“But can you?”
“I should think so—badly, you know, but I’m getting better. I had to find all this out that I’m telling you, but perhaps you don’t care about it, and want to go back to the cricket-field?”
“No, no,” I cried; “I do like it.”
“That’s right. If we went back we should only have to bowl for old Eely. Everybody has to bowl for him, and he thinks he’s such a dabster with the bat, but he’s a regular muff. Never carried the bat out in his life. Like hedgehogs?”
“Well, I don’t know,” I said. “They’re so prickly.”
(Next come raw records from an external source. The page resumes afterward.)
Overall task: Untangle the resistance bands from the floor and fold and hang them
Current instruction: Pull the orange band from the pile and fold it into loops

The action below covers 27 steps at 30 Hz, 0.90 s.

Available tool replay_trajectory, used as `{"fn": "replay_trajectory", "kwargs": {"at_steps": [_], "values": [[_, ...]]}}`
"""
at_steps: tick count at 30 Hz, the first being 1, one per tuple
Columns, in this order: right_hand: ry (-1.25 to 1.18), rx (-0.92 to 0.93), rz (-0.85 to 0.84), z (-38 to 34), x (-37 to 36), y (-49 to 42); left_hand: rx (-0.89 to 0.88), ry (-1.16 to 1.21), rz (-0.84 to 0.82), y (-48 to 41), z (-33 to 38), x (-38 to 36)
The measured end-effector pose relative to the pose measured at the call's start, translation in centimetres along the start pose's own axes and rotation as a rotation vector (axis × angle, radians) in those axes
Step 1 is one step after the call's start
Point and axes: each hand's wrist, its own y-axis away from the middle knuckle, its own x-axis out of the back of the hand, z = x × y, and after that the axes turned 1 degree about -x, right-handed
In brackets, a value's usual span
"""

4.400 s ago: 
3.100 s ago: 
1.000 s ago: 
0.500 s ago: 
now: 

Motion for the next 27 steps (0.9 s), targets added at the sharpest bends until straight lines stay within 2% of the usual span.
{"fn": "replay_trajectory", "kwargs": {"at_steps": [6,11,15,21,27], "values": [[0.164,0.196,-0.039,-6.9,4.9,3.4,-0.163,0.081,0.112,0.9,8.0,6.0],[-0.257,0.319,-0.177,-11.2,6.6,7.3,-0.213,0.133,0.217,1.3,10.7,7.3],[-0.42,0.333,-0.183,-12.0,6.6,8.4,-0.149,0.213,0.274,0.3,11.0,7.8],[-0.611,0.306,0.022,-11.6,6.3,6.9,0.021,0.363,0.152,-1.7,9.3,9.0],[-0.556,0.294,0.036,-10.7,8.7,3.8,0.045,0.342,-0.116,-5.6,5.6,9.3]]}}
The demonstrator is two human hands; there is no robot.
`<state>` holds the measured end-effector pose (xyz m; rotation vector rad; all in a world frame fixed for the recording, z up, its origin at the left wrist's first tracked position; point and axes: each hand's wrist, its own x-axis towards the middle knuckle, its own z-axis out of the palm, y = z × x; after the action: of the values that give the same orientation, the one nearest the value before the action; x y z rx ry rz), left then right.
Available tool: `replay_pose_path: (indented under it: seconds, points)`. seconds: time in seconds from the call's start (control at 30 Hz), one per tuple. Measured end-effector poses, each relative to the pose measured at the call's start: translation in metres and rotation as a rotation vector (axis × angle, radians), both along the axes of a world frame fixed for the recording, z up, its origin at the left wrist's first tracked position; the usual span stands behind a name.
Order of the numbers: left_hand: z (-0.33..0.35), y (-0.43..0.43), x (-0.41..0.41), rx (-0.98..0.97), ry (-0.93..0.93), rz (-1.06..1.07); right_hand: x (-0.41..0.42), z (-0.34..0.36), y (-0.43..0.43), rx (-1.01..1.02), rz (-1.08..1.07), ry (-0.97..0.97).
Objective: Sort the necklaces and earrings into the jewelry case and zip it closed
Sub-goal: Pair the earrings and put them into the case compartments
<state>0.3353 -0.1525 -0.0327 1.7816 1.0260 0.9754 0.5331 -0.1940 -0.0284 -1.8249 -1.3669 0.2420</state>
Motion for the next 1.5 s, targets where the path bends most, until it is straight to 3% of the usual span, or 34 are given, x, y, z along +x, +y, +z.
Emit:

“Yes; but they can’t help it, poor things. There’s lots about here. Wish we could find one now, we’d take it back and hide it in old Eely’s bed. I don’t know though, it wouldn’t be much fun now, because he’d know directly that I did it. I say, you never saw a dog with a hedgehog. Did you?”
“No,” I said.
“It’s the finest of fun. Piggy rolls himself up tight like a ball, and Nip,—that’s Magg’s dog, you know,—he tries to open him, and pricks his nose, and dances round him and barks, but it’s no good, piggy knows better than to open out. I’ve had three. Magg gets them for me. He told me for sixpence how he got them.”
“And how’s that?” I said, eager to become a master in all this woodcraft.
“Why, you catch a hedgehog first.”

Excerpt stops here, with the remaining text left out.